#### What the exercise asks
Each line of the data that includes the string "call" is to be copied out.

#### Exercise data
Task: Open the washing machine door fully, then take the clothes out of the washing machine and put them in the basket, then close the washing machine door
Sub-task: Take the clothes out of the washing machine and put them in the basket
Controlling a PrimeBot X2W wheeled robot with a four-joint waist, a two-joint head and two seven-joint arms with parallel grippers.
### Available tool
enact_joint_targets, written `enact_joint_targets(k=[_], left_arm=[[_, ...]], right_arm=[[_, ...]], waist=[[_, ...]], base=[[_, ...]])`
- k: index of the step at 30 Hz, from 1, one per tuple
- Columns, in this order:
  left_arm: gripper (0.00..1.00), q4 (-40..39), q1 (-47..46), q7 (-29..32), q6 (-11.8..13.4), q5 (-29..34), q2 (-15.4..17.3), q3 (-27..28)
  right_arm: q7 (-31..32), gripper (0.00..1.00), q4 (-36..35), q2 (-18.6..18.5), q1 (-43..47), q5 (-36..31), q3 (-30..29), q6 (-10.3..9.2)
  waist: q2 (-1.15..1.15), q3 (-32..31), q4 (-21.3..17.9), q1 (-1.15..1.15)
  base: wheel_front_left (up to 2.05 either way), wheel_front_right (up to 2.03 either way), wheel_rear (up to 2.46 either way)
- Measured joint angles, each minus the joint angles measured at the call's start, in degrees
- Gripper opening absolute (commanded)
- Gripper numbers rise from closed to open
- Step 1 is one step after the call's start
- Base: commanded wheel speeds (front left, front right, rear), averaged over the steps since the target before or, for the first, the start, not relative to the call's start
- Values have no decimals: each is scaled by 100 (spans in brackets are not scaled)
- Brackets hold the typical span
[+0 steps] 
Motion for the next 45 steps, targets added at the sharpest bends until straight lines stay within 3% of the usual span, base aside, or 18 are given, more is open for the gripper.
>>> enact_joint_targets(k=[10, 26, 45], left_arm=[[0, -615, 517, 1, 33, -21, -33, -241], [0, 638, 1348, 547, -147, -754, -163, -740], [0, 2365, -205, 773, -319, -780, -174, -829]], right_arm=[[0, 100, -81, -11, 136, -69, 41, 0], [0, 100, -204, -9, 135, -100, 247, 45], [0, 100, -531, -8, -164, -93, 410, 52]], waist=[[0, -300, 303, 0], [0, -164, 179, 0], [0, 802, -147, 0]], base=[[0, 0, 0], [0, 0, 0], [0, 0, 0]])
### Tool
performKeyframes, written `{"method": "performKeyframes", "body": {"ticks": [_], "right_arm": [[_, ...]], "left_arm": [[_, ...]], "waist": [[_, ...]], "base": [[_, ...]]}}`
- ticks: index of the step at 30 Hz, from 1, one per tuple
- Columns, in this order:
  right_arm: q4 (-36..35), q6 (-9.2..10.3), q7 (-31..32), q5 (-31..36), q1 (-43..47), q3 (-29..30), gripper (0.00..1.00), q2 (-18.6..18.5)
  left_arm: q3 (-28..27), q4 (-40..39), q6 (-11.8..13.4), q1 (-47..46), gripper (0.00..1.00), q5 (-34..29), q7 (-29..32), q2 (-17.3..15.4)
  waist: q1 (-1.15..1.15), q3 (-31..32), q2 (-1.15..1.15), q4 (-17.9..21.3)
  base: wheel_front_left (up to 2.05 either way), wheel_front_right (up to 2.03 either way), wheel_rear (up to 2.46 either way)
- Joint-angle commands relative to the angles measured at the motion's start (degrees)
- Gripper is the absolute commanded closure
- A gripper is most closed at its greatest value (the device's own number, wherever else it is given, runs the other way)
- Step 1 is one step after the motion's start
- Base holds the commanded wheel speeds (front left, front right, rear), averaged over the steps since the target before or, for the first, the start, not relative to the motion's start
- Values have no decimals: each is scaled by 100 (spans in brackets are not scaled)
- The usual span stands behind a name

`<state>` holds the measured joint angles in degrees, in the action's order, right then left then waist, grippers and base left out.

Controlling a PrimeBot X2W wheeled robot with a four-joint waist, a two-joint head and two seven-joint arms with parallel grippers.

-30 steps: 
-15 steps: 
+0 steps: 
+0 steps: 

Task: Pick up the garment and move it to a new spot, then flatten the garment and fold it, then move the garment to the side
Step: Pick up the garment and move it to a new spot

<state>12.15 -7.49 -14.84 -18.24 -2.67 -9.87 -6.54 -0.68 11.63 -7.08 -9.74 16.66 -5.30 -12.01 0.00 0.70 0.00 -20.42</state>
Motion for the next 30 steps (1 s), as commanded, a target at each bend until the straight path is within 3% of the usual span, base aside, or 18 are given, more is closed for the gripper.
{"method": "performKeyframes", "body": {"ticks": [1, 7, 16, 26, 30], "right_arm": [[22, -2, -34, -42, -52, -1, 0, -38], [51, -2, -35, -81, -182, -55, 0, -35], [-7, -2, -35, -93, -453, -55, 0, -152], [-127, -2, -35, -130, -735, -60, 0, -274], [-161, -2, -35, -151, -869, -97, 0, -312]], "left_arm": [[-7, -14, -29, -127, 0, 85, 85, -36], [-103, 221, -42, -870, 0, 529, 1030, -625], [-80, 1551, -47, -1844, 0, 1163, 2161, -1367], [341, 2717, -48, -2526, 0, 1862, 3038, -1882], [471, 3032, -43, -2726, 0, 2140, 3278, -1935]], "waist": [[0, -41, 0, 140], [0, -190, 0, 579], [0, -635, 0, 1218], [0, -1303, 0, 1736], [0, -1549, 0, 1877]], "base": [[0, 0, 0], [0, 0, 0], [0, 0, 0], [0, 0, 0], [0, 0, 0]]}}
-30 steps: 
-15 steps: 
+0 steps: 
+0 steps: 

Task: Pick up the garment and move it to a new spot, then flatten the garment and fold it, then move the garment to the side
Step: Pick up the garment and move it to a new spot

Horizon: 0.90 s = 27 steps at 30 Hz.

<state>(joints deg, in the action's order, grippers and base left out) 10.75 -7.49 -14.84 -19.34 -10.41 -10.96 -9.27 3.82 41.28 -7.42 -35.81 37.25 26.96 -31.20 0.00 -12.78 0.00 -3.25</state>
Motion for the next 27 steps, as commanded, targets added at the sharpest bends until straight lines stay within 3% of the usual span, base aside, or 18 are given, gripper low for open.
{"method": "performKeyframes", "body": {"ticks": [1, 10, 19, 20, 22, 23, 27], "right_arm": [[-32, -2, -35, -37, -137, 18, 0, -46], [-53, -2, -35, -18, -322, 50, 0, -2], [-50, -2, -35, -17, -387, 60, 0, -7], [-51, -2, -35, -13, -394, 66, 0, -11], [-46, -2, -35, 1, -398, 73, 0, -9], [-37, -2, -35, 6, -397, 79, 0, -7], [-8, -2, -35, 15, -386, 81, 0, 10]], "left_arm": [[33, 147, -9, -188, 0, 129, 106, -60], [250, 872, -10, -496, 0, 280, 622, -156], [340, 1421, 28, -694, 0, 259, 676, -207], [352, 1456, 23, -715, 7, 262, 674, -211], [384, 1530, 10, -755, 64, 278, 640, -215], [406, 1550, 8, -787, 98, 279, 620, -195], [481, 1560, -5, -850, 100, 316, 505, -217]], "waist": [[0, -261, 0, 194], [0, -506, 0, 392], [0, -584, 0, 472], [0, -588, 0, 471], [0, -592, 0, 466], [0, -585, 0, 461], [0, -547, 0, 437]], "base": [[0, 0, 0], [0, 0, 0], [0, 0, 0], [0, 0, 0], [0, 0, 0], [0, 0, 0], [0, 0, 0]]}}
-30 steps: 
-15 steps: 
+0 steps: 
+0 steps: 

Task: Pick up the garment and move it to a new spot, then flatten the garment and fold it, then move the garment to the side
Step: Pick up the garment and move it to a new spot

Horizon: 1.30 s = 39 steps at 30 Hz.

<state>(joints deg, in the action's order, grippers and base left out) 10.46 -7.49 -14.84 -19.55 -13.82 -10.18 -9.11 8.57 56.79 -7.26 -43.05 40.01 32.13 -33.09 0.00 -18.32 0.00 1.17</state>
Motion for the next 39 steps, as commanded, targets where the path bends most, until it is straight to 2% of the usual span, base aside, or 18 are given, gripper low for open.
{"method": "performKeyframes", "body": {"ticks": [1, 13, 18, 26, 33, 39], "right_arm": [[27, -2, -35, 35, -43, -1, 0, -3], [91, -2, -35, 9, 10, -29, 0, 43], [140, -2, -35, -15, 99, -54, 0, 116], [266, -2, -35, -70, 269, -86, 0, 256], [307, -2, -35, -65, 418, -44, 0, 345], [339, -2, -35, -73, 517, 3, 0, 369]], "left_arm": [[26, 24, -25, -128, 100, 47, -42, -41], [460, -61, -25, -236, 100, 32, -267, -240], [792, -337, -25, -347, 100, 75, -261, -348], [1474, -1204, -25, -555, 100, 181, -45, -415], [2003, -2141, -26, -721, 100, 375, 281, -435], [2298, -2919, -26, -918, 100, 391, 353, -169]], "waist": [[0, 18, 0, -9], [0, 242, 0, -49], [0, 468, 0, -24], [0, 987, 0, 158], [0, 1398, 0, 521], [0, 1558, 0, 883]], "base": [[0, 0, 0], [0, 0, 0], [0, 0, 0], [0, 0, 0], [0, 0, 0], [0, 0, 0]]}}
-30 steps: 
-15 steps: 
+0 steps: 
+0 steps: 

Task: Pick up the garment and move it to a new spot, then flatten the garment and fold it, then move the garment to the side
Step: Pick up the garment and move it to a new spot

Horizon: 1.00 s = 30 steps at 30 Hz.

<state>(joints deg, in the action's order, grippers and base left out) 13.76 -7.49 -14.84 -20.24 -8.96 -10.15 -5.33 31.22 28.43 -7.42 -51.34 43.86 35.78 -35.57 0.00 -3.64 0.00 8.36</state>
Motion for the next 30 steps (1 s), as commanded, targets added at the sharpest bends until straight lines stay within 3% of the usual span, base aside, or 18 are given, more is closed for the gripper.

#### Answer section
- Measured joint angles, each minus the joint angles measured at the call's start, in degrees
- Step 1 is one step after the call's start
- Base: commanded wheel speeds (front left, front right, rear), averaged over the steps since the target before or, for the first, the start, not relative to the call's start

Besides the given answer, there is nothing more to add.